**Work order**
All pictures are to be dropped, and everything else in the data duplicated exactly.

**Information supplied**
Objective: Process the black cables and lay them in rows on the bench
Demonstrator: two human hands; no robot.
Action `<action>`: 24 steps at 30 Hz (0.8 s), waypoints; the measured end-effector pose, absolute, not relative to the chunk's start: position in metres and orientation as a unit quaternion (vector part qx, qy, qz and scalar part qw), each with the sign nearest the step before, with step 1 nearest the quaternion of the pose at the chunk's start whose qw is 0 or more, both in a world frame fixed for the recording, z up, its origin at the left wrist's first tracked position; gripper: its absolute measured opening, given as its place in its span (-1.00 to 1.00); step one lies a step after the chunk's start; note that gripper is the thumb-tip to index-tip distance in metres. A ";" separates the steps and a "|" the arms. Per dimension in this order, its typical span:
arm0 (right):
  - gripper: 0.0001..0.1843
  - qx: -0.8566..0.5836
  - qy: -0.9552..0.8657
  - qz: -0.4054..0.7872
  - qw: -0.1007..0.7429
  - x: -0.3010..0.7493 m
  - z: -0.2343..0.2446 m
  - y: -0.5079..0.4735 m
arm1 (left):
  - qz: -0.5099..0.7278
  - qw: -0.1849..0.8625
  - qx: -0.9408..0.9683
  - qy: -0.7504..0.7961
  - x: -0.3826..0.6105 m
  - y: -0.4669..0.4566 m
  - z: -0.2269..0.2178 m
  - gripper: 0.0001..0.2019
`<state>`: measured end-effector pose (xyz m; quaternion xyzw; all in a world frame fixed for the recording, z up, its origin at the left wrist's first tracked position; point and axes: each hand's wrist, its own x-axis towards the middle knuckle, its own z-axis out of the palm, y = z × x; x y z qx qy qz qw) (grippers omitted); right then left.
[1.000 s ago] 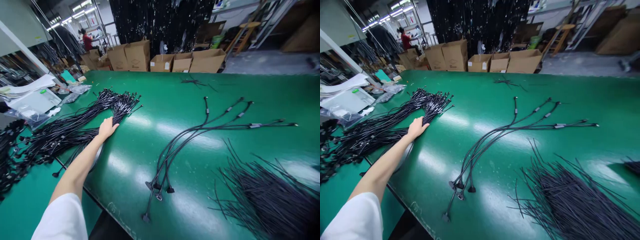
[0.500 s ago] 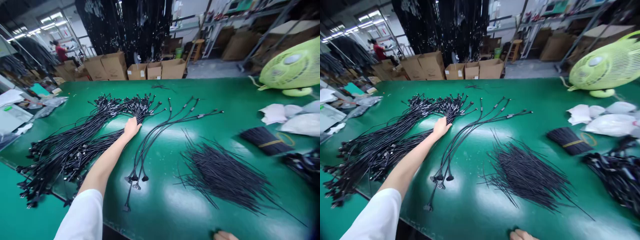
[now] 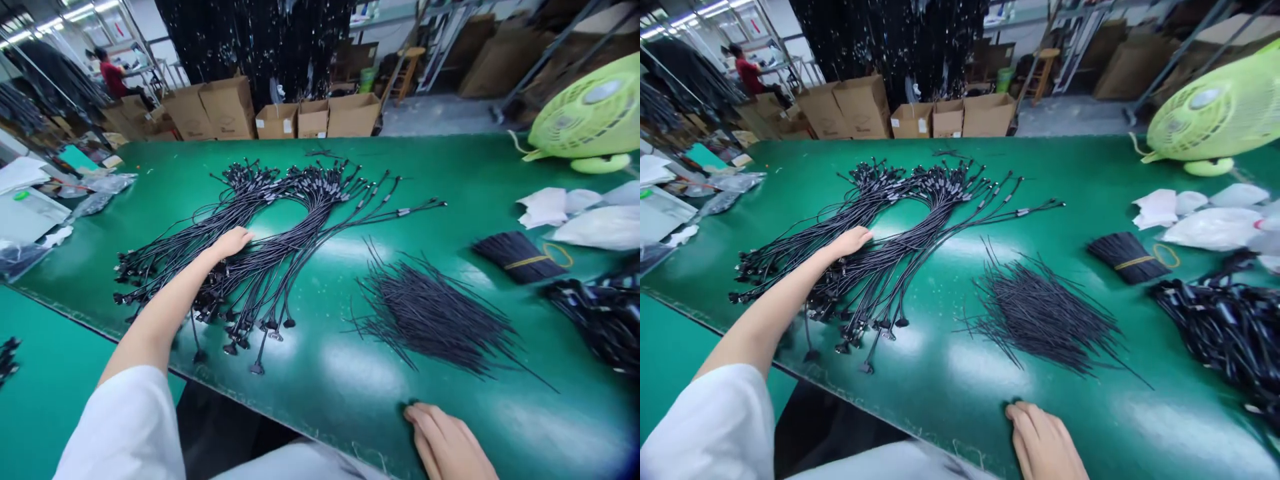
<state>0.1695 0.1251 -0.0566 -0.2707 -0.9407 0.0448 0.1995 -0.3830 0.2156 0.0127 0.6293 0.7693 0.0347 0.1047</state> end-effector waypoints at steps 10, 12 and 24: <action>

**Result for this task**
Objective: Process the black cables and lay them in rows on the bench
Demonstrator: two human hands; no robot.
Action `<action>`: 24 steps at 30 Hz (0.8 s), waypoints; the measured end-effector pose, absolute, not relative to the chunk's start: position in metres and orientation as a unit quaternion (vector part qx, qy, qz and scalar part qw), each with the sign nearest the step before, with step 1 nearest the quaternion of the pose at the chunk's start whose qw is 0 or more, both in a world frame fixed for the recording, z up, its origin at the left wrist's first tracked position; gripper: its absolute measured opening, given as its place in its span (-1.00 to 1.00); step one lies a step after the chunk's start; note that gripper is the thumb-tip to index-tip distance in metres. A ";" separates the steps and a "|" the arms. Per dimension in this order, its typical span:
arm0 (right):
  - gripper: 0.0001..0.1843
  - qx: -0.8566..0.5836
  - qy: -0.9552..0.8657
  - qz: -0.4054..0.7872
  - qw: -0.1007..0.7429
  - x: -0.3010..0.7493 m
  - z: -0.2343..0.2446 m
  - y: -0.5079..0.4735 m
arm1 (left):
  - qz: -0.5099..0.7278
  - qw: -0.1849..0.8625
  - qx: -0.9408..0.9683
  - qy: -0.7504..0.7961
  - x: -0.3826..0.6105 m
  - y: -0.4669..0.4566 m
  - z: -0.2269..0.2178 m
  - gripper: 0.0001..0.2019
`<state>`: measured end-effector pose (xyz m; quaternion xyzw; all in a world frame fixed for the recording, z up, its origin at the left wrist's first tracked position; point and axes: each hand's wrist, its own x-axis towards the middle knuckle, its own z-axis out of the palm, y = z × x; x y z qx qy qz qw) (grippers omitted); right then left.
[1.000 s ago] 
[0.500 s ago] 
[now] 
<state>0.1695 0.1251 -0.0566 -0.2707 -0.9407 0.0448 0.1995 -0.3830 0.2156 0.0127 0.6293 0.7693 0.0347 0.1047</state> end-effector waypoints at steps 10, 12 and 24: <action>

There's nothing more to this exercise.